Exactly the lines from the one with "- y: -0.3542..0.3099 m" through the end of the material are to be output, both included, with no other text.

Stored data:
******************************

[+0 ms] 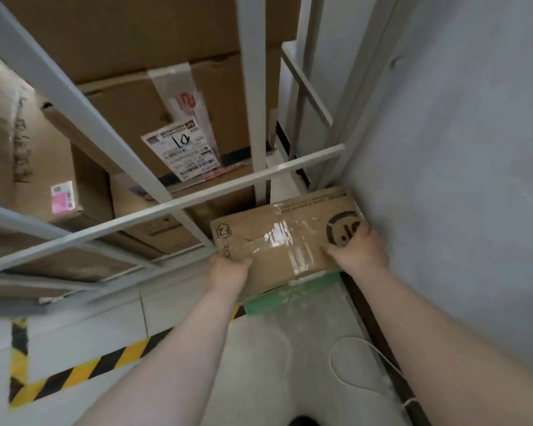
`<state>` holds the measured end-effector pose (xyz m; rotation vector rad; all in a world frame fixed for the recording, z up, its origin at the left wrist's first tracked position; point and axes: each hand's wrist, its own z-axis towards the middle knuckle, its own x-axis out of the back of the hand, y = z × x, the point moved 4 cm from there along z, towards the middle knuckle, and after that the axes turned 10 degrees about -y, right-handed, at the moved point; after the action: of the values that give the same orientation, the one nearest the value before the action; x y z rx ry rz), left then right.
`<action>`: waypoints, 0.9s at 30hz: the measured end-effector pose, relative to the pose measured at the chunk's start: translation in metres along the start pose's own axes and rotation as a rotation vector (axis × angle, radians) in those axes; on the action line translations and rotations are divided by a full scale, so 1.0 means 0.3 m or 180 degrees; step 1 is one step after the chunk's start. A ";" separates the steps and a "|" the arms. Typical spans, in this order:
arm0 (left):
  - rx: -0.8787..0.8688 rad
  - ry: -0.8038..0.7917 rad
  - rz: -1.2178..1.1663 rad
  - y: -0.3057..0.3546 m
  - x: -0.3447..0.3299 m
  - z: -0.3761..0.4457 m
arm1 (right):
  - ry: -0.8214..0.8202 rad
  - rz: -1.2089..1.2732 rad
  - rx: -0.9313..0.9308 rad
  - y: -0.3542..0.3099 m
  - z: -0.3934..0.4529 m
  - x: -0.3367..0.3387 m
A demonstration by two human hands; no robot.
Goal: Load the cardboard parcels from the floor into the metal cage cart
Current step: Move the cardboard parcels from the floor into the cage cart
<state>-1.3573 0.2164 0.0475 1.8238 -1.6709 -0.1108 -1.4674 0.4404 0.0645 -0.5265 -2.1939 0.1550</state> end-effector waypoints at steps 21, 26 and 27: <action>0.0228 0.0979 -0.0887 -0.152 0.715 -1.245 | -0.0640 0.0605 0.0483 -0.232 -1.192 0.318; 0.0117 0.1556 -0.0796 -0.230 1.059 -1.605 | -0.0753 0.0649 0.1356 -0.487 -1.597 0.426; 0.0036 0.1714 -0.0831 -0.227 1.125 -1.668 | -0.0720 0.0684 0.1548 -0.542 -1.665 0.445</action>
<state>-0.9991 0.1061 0.5255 1.8613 -1.0614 0.2589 -1.2056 0.3147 0.5221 -0.4804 -2.2011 0.8752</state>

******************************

Answer for this exercise:
  - y: -0.3542..0.3099 m
  - z: -0.3934..0.4529 m
  - x: -0.3367..0.3387 m
A demonstration by two human hands; no robot.
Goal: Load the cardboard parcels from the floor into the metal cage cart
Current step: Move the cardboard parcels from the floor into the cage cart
<state>-1.3573 0.2164 0.0475 1.8238 -1.6709 -0.1108 -1.4674 0.4404 0.0645 -0.5265 -2.1939 0.1550</state> end-effector waypoints at steps 21, 26 and 27: <action>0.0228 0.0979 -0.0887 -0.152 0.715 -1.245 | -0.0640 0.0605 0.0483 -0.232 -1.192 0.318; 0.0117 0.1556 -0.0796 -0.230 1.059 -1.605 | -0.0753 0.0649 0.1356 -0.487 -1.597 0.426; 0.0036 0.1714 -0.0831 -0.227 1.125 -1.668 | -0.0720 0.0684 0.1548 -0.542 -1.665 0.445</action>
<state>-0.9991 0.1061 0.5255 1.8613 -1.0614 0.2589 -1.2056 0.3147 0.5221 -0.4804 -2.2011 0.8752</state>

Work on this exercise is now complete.